Integrating Google AdSense with Amazon aStore

I’ve long been a member of Amazon’s affiliate Affiliate program, One of the new features available via the Amazon Associates program is the Amazon aStore, which Darren Rowse already reviewed, but here’s the quick summary: an aStore is an Amazon-hosted website that displays Amazon products chosen by the associate. It can be customized to a certain degree to let the visitor also see categories of products, but it really needs more customization capabilities. All product information comes from Amazon’s databases, of course, and any purchases made through an aStore earn the affiliate Affiliate a commission. The idea is to make it easy to build a featured set of products and include it on an associate’s website with no programming required. (If you’re willing to invest some time and do some programming, however, you’re better off looking at Amazon Web Services, you’ll get much more control that way.

Anyhow, I was wondering if it was possible to integrate AdSense into an Amazon aStore, so I did some experimentation and came up with The HDTV Shoppe (opens a new window).
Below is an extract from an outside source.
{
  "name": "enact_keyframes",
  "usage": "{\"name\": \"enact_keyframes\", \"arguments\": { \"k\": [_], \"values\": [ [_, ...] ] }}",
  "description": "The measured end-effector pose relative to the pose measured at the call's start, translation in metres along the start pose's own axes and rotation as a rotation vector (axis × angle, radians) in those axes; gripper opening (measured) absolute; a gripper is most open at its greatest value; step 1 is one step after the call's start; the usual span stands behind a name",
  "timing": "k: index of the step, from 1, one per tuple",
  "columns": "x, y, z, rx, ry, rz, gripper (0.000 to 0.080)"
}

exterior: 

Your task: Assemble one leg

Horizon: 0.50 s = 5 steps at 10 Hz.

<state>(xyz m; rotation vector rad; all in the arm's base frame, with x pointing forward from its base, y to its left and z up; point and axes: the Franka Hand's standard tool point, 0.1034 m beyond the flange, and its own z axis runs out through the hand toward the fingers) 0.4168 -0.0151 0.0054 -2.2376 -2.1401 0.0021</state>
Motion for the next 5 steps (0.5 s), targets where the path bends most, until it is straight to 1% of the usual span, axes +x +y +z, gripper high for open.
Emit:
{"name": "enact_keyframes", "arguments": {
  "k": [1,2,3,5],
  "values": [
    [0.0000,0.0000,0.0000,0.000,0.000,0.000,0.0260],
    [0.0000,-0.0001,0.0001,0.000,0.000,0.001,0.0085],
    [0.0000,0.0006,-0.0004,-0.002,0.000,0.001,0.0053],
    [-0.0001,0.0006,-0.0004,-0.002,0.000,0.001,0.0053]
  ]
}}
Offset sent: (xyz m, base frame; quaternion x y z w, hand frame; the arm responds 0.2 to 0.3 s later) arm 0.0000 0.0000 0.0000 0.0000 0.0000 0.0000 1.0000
There’s actually very little direct integration you can do with an aStore. The store itself is hosted by Amazon. In fact, this link shows you an aStore without all the frills of The HDTV Shoppe. You either open your aStore in a new window, just like I just showed you, or else embed it in a site using conventional or inline frames. The aStore is effectively a “black box” that you place on a page of your website. Which means that the content of the aStore is really not part of your site. Which means that the AdSense crawler will only see it indirectly. And, more importantly, which means you can’t place AdSense ads in the aStore content.

So what you have to do is place your ads around the aStore. Look back at The HDTV Shoppe. The main part of the screen, the one labelled “Hot HDTV Sets” and “Search”, is my aStore, embedded into the home page using an iframe. So where is my AdSense?

Take a look at the left side of the window, at the navigation menu. Do you see it? Yes, I’ve used a vertical link unit, something I rarely ever use, but in this case it seemed appropriate. What I’ve done is styled my navigation menu so that the link unit blends right into it. I then made sure to add lots of topical, keyword-laden links to the menu, to have a proper page title, and to make sure “HDTV” was in the headings and in the domain name as well. Although you should do these things anyhow, they take on even more importance when there’s very little content on the page itself — remember, most of the content on the home page is actually nested inside an iframe and is not considered to be part of the page by AdSense.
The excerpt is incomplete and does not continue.